La Paradoja Cloverfield cuenta con un reparto de lo más interesante, con nombres como Daniel Brühl (Rush), Gugu Mbatha-Raw (Belle), Elizabeth Debicki (Guardianes de la Galaxia vol. 2) o la estrella china Zhang Ziyi (Tigre y dragón) entre otros. Todos ellos se muestran muy convincentes en sus interpretaciones y aportan cierta sobriedad a una cinta que por momentos recuerda a otros exponentes del género como Horizonte final o la más reciente Life.

La película arranca con soltura, acelerando su ritmo según avanza el metraje a fin de que no decaiga el entretenimiento. Más allá de su inquietante premisa, que resultará de lo más atrayente para los amantes de la ciencia ficción, una vez llegamos al ecuador del viaje es cuando empezamos a detectar importantes vaguedades argumentales que afectan no sólo a la solidez del relato, sino a la relevancia del producto como parte de una entidad mucho mayor.

En primer lugar, y aunque es de agradecer que la narración no se recree demasiado en los detalles personales de cada tripulante, algo que podría haber alargado innecesariamente la duración de la cinta, a veces falta cohesión entre los personajes y una visión más clara de su personalidad y sus motivaciones, un privilegio del que sólo goza su principal protagonista.

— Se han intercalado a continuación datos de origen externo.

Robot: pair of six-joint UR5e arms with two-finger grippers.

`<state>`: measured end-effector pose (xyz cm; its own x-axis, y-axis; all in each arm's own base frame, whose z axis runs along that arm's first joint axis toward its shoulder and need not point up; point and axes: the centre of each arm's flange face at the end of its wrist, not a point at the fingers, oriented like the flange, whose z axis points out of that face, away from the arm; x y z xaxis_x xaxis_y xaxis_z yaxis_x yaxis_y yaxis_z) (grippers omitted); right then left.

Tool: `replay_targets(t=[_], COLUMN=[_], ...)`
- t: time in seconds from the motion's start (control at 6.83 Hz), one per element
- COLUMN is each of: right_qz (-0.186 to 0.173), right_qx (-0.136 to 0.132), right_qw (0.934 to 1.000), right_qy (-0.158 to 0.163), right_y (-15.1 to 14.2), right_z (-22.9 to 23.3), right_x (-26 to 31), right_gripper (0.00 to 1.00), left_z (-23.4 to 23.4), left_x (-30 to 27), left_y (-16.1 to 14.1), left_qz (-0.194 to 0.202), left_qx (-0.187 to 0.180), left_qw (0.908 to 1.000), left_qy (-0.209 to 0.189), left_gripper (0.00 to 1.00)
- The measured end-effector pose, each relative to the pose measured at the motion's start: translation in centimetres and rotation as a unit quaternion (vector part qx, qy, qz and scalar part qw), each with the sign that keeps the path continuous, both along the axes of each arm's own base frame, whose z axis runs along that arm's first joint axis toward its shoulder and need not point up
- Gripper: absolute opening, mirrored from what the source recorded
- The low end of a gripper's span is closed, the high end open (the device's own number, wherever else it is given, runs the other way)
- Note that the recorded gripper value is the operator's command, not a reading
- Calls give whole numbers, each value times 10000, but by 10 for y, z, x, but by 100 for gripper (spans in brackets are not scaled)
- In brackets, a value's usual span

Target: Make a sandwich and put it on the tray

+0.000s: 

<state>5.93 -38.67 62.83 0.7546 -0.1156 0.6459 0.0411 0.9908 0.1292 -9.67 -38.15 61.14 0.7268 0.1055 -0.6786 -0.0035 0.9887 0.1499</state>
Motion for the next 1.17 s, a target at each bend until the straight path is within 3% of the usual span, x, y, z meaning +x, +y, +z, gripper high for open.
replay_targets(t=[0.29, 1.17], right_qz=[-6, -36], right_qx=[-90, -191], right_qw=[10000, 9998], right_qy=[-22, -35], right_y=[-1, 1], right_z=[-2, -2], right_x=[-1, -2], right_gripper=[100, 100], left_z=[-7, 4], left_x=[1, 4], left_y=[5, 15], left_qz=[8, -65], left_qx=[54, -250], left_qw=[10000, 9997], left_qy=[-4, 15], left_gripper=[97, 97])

Esto no sólo puede llegar a ser frustrante en algunos momentos, con alguna toma de decisiones que se percibe como un tanto pasiva y errática, sino que resta trascendencia a algunas de las secuencias en las que a priori los supervivientes deberían transmitir una mayor tensión en pantalla.

Por otro lado, una vez comienzan a sucederse los incidentes en la estación, éstos parecen planteados desde un punto de vista meramente efectista, dejando caer algunas buenas ideas que si bien quedan muy bien en pantalla no acaban de resultar coherentes dentro de esa compleja teoría multidimensional que nunca llega a ser formulada con precisión. De ahí que la explicación del origen de la colosal criatura que conocimos hace ya casi una década, uno de los principales incentivos de la película, quede en agua de borrajas.

Si a esto le sumamos algunas tramas un tanto inconexas –todo lo que sucede fuera de la estación espacial no logra llegar a ninguna parte, dejando no pocas incógnitas de cara a futuras entregas- y la inclusión del personaje de Chris O’Dowd, un alivio cómico un tanto desconcertante debido al cariz dramático que adquieren los acontecimientos, sólo nos queda lamentarnos por la falta de solidez de un guión que podría haber dado mucho más de sí.

En todo caso, si bien La Paradoja Cloverfield se queda un peldaño –o varios- por debajo de los filmes previos, es de visionado obligatorio para los fans de la franquicia, puesto que sienta algunas de las bases de lo que podremos ver los próximos años. Además, si obviamos sus carencias, su buen diseño de producción y la imprevisibilidad implícita en algunas de sus escenas la convierten en una grata distracción y una siempre bienvenida apuesta por un acercamiento diferente a una saga que sigue reinventándose a cada paso.